1. Floating space costume
The video below simulates a nightmare. The empty Russian space suit is released into the vacuum without any connection from the International Space Station (ISS). Based on the idea of this experiment, old space costumes can be used as satellites. The SuitSat 1 test was launched on February 3, 2006. There are conflicting reports about this experiment. According to NASA, the radio connection was lost shortly after the space suit was dropped, but according to Russia, the connection was cut off two weeks later. The last signal was received on February 18. SuitSat 1 was in orbit for several months and burned to the ground on September 7, 2006.
2. Hammer and feather test
In the late 16th century, Galileo overthrew Galileo from the Leaning Tower of Pisa in Italy. Both spheres landed at the same time; With this experiment, he proved that mass has no effect on gravitational acceleration. All objects fall at the same speed, regardless of mass, even if the two objects being compared are full and hammered.
Galileo is difficult to perform on the ground due to air resistance; But nearly 400 years later, humans repeated the experiment by landing on the moon. On August 2, 1971, Apollo Governor David Scott performed 15 Galileo experiments with a hammer and feathers. He lifted two objects to a height of approximately 1.6 meters and then dropped them. Since the astronaut was completely in a vacuum and there was no air resistance, two objects fell to the ground at the same time. The hammer and fill of this experiment are still on the moon.
3.Boiling tablets in a water bubble
Under microgravity conditions, if you release some water from the nozzle, it will be suspended in the bubble and vibrate in space. Numerous experiments have been performed on water bubbles in space: experiments on water bubbles in a vacuum aircraft and the International Space Station, connecting water bubbles to large bubbles inside the speaker to observe sound oscillations, and placing the GoPro camera in the water bubble and filming from inside.
In 2015, Scott Kelly painted water bubbles with food coloring, then inserted effervescent tablets into the bubble to study the release of gas into the bubble.
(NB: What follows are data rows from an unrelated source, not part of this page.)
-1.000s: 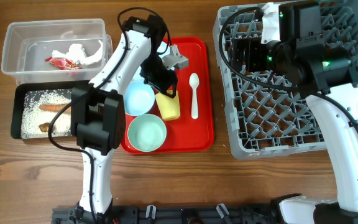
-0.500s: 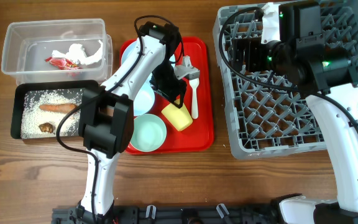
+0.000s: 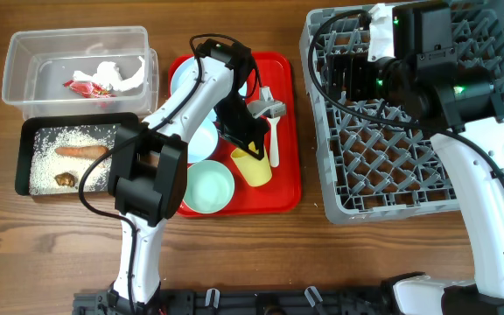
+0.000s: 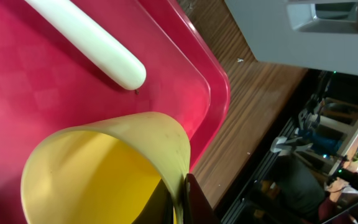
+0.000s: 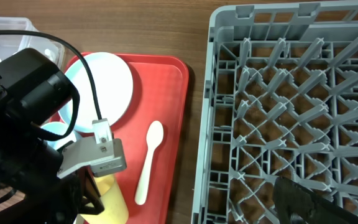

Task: Sort waste into correct bins and load items into the dishwasher rack
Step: 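Grasp the yellow cup on the red tray with the left gripper and lift, then hand the yellow cup from the left gripper to the right gripper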

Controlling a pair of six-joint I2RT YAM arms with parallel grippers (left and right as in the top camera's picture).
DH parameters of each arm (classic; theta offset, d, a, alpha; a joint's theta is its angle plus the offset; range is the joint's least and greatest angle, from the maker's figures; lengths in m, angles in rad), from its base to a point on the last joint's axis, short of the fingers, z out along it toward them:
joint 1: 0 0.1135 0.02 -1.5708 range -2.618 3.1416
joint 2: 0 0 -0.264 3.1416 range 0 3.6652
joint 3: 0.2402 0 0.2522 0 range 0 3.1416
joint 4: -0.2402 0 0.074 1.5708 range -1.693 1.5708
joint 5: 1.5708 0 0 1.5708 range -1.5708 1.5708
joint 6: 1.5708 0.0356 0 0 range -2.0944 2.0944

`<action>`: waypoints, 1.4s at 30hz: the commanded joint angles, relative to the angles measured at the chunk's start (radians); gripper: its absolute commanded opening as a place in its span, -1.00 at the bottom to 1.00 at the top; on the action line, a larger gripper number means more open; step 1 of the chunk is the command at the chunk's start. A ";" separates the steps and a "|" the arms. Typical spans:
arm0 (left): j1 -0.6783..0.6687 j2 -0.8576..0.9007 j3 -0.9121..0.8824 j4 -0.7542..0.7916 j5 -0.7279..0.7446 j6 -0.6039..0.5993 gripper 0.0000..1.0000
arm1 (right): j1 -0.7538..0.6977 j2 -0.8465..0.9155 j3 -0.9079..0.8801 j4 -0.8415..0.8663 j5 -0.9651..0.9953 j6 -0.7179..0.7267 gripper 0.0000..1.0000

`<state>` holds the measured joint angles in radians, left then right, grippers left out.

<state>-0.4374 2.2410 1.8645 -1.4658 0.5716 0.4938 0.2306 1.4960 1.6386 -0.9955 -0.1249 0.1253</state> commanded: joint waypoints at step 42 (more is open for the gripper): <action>0.346 0.035 0.227 -0.119 1.005 -0.027 -0.92 | -0.079 0.478 -0.011 0.496 -1.186 -0.280 0.82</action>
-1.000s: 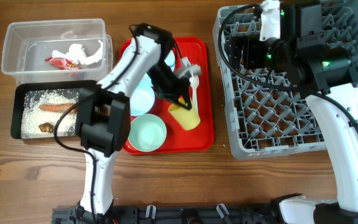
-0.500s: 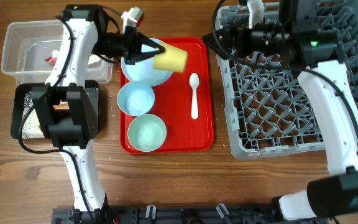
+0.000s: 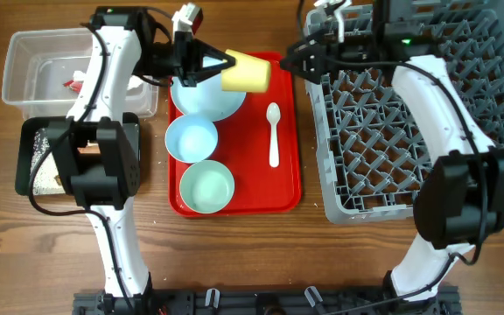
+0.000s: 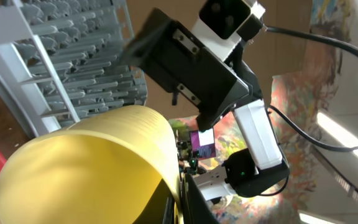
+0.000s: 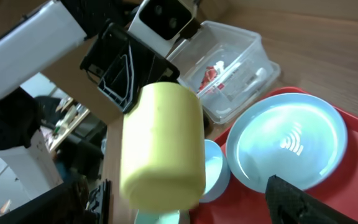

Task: Sort waste into correct bins and load items into the dishwasher rack
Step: 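Hand the yellow cup from the left gripper to the right gripper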

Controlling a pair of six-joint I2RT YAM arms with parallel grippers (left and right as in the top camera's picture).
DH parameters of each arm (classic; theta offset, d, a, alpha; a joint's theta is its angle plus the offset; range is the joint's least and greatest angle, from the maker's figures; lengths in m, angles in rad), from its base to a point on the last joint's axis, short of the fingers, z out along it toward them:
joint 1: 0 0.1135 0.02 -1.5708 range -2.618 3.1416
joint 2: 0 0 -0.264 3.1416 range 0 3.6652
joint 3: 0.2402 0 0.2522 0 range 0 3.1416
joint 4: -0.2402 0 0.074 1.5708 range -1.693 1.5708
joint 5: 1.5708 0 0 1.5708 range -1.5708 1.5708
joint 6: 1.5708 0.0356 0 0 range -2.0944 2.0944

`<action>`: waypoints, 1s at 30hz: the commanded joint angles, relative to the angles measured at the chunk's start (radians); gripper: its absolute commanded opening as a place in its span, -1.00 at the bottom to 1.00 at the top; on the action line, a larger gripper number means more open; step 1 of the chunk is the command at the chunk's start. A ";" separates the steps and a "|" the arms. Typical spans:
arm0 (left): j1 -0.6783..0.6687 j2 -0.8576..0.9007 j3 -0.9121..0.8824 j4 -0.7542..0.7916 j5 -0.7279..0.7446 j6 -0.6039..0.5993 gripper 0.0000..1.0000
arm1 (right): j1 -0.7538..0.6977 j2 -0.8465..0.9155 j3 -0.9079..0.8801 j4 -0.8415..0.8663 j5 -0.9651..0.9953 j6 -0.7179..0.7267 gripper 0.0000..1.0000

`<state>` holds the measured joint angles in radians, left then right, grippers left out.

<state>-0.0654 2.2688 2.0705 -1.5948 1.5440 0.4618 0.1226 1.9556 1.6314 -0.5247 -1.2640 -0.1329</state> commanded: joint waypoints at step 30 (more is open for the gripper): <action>0.024 0.007 0.021 0.035 0.033 0.002 -0.92 | 0.141 0.074 -0.004 0.144 0.006 0.032 0.47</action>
The experiment was filmed using the space station’s new 4K camera.
4.Fire in space
Fire, like water, behaves strangely. The Mir space station caught fire in 1997, and fortunately it has not been repeated, but examining the behavior of fire in its microscopes can help secure long-term missions such as manned missions to Mars and the construction of permanent space bases on the moon. These tests can also be used to improve security protocols on the ground.
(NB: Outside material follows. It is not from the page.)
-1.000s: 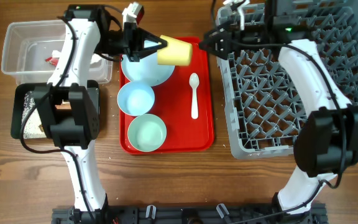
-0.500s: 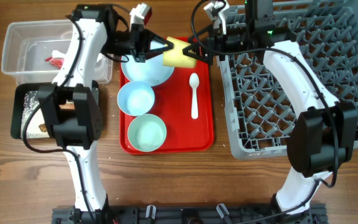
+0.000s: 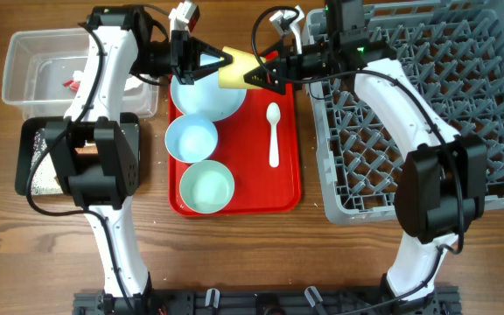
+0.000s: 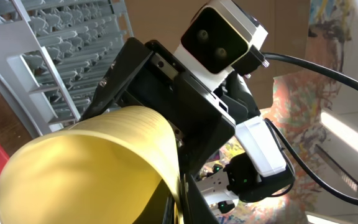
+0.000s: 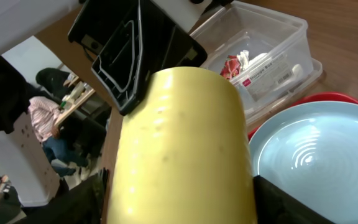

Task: Sort waste into correct bins and load items into the dishwasher rack
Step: 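Hand the yellow cup from the left gripper to the right gripper, then place the yellow cup upside down in the rack with the right gripper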

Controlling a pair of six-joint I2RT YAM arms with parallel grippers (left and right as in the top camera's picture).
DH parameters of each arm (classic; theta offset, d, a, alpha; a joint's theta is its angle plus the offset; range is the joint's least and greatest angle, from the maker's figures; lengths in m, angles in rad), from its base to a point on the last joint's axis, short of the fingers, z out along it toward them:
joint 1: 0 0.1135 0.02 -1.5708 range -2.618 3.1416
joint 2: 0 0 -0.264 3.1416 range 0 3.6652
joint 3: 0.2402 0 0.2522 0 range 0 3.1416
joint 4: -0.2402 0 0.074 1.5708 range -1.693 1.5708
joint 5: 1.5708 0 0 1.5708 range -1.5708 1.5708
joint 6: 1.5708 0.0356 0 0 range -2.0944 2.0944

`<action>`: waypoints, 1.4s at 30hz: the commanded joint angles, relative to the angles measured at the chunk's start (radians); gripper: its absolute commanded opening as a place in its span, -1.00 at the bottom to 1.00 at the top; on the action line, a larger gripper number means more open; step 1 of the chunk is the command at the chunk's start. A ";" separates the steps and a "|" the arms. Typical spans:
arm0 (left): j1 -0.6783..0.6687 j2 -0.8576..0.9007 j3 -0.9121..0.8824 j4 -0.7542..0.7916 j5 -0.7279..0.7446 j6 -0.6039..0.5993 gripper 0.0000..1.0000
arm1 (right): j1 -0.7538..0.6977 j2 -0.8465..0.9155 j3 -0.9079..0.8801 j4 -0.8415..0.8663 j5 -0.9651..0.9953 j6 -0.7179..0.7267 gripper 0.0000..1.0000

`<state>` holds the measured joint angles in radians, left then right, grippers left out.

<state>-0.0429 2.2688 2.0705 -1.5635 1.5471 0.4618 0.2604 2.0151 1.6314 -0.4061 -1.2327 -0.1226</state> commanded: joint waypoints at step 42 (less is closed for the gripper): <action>0.000 0.007 0.021 0.019 -0.265 0.002 -0.51 | -0.198 -0.337 0.055 -0.552 0.882 0.158 0.01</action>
To achieve the above goals, several research projects were devoted to the study of flame behavior in space. Experiments involving the combustion and decay of solids on the International Space Station have been devoted to investigating the properties of fuel and the destruction of a wide range of fuels in its microgravity. The data from these experiments can be used to build more complex models and understand the details of combustion in gravity. For example, scientists outside the Signus cargo spacecraft studied the behavior of flames under different conditions. NASA flame design research is also dedicated to the study of smoke production and control.